Work request: Aim for an exact copy of the listing, without any images.

Supplied material:

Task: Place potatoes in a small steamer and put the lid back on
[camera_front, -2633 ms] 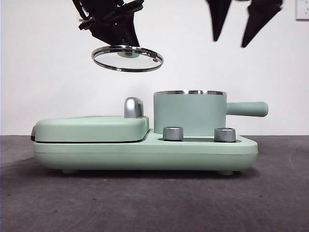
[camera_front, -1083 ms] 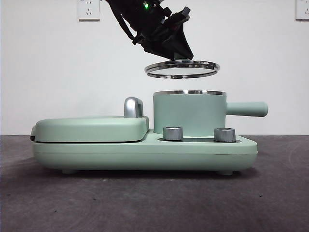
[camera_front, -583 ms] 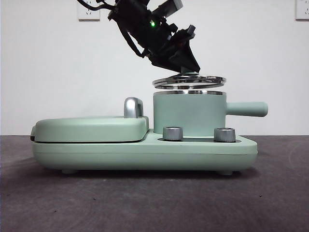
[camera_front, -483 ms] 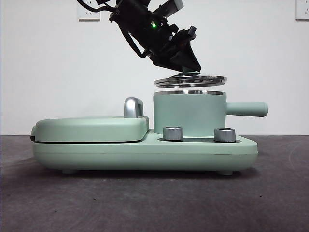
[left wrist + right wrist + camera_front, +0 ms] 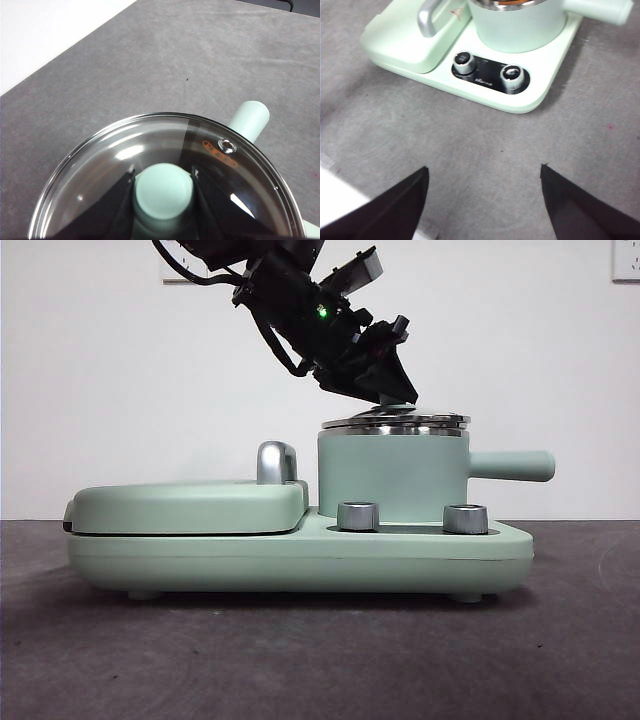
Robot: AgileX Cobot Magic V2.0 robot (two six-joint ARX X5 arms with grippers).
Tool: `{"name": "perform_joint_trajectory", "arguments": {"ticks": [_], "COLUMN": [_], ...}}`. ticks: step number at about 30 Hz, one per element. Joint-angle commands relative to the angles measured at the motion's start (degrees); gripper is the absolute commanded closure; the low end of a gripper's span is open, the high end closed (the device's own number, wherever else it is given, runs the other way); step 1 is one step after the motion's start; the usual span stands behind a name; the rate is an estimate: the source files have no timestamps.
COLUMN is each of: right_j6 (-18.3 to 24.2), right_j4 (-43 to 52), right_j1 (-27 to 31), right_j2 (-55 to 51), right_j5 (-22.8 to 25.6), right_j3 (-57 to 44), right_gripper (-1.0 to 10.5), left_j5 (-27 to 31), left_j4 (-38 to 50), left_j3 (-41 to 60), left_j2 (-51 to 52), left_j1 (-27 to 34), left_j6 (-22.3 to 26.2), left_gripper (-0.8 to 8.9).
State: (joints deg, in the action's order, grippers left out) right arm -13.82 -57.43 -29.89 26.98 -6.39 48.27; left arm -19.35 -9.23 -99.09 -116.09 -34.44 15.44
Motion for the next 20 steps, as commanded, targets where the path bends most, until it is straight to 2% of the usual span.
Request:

Answer section:
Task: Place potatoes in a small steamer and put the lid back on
[camera_front, -2633 ms] 
[camera_front, -1083 ms] 
[camera_front, -583 ms] 
[camera_front, -483 ms] 
[left wrist + right wrist + camera_front, +0 ms] 
Robot: AgileX Cobot Magic V2.0 robot (two six-joint ARX X5 arms with grippers).
Tool: `{"name": "perform_joint_trajectory", "arguments": {"ticks": [_], "COLUMN": [_], ...}}`. ticks: step number at about 30 Hz, one per element. Joint-angle commands relative to the angles measured at the motion's start (degrees); gripper is the absolute commanded closure; the low end of a gripper's span is open, the high end closed (the device's own number, wherever else it is given, runs the other way); step 1 is one step after the motion's start; the usual span stands behind a name; the rate is an estimate: the source files have no timestamps.
COLUMN is each of: right_j6 (-18.3 to 24.2), right_j4 (-43 to 52), right_j1 (-27 to 31), right_j2 (-55 to 51), right_j5 (-22.8 to 25.6), right_j3 (-57 to 44), right_gripper (-1.0 to 10.5), left_j5 (-27 to 31), left_j4 (-38 to 50), left_j3 (-41 to 60), left_j2 (-51 to 52), left_j1 (-27 to 34), left_j6 (-22.3 to 26.2), left_gripper (-0.8 to 8.9).
State: (joints deg, in the action's order, grippers left out) right arm -13.82 -57.43 -29.89 26.98 -6.39 48.27; left arm -19.35 -9.23 -99.09 -116.09 -34.44 15.44
Motion for the next 20 steps, as commanded, targets where the path bends most, until it is straight to 2% of the usual span.
Request:

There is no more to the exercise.